Congress's logic was simple. If there's an extra hour of sunlight in the evening, people will turn on fewer lights. The Transportation Department once did a study saying daylight savings reduced America's use of oil by 100,000 barrels a day.
But Ryan Kellogg and Hendrik Wolff, who are working on their doctorates in economics, say the reduced need for light in the evening will likely be negated by the increased need in the early morning.
The folks in Washington apparently hadn't considered this. The daylight savings shift was a three-paragraph item in a 550-page energy bill in 2005. And that study from the Transportation Department? It's more than 30 years old.
Kellogg and Wolff came to their conclusion by studying Australia, where several states extended daylight-saving time (DST for short) by two months in 2000 to accommodate the Olympic Games in Sydney that year.
They compared electric demand in the state of Victoria, which extended DST, with its next-door neighbor, South Australia, which did not.
"Our results show that the extension failed to conserve electricity," they wrote.
"If it's dark enough in the morning that pretty much everyone has to turn on the lights," said co-author Kellogg, "what that means is that that increase in morning electricity consumption is going to be so big that it offsets any benefits we get from the extra light in the evening."
In fact, the two said, shifting Australians' clocks led to a tiny increase in power use.
"The response I've been getting when talking to people is, 'Well, why are we doing this if this doesn't save any energy?'" said Kellogg.

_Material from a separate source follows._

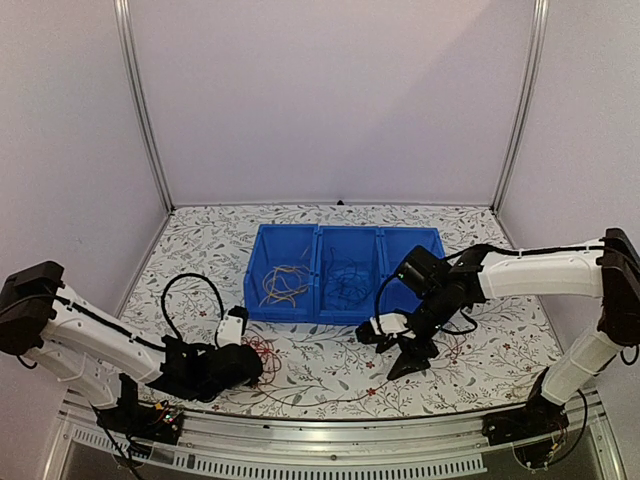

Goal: Untangle the cables

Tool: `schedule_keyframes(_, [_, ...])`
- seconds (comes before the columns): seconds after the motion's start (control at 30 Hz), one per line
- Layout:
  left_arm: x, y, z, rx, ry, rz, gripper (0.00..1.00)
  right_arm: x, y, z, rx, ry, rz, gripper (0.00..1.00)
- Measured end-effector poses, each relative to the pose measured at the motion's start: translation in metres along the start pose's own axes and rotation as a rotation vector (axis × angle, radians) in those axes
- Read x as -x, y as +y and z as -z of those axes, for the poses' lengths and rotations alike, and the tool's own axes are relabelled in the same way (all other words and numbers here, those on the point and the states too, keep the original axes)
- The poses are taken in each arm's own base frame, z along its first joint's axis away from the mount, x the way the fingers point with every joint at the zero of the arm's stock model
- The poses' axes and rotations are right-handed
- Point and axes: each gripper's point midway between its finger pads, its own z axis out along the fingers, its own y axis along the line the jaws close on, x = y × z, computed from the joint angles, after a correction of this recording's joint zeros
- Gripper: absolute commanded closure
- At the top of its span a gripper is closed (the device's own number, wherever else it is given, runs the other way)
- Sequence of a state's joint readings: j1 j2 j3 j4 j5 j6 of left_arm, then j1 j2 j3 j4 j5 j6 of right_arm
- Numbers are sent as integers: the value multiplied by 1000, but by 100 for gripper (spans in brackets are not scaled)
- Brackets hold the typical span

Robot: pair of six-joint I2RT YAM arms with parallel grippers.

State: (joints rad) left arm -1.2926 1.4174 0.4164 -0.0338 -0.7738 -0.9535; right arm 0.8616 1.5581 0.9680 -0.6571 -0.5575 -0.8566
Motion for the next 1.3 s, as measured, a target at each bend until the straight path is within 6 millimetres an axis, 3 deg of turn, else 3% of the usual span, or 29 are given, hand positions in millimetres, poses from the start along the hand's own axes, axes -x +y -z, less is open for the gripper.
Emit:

Australia, of course, is not America, but the two researchers say their study is not a good sign. "While we cannot directly apply our results to other countries without adjustment for behavioral and climatic differences, this study raises concern that the U.S. is unlikely to see the anticipated energy conservation benefits from extending DST."
The Department of Energy is mindful of this. It has told the two Berkeley researchers it will respond to their study in coming weeks.
In the 2005 energy bill, Congress calls on the department to report whether energy consumption drops, as hoped, after the early start of DST. If not, the bill has a provision for the country to return to the old daylight savings calendar. Under the previous law, standardized in 1986, DST began on the first Sunday in April.
In the meantime, consumers and information-technology specialists are girding for the myriad hiccups that could happen because many computers, digital networks, hand-helds and other devices with clocks built in need to be updated. While no major disruptions are expected, one analyst estimated to ABC News that American companies were spending $2 billion checking and updating all those devices.
Will it pay off? Analysts say we won't know for sure until after the experiment is over.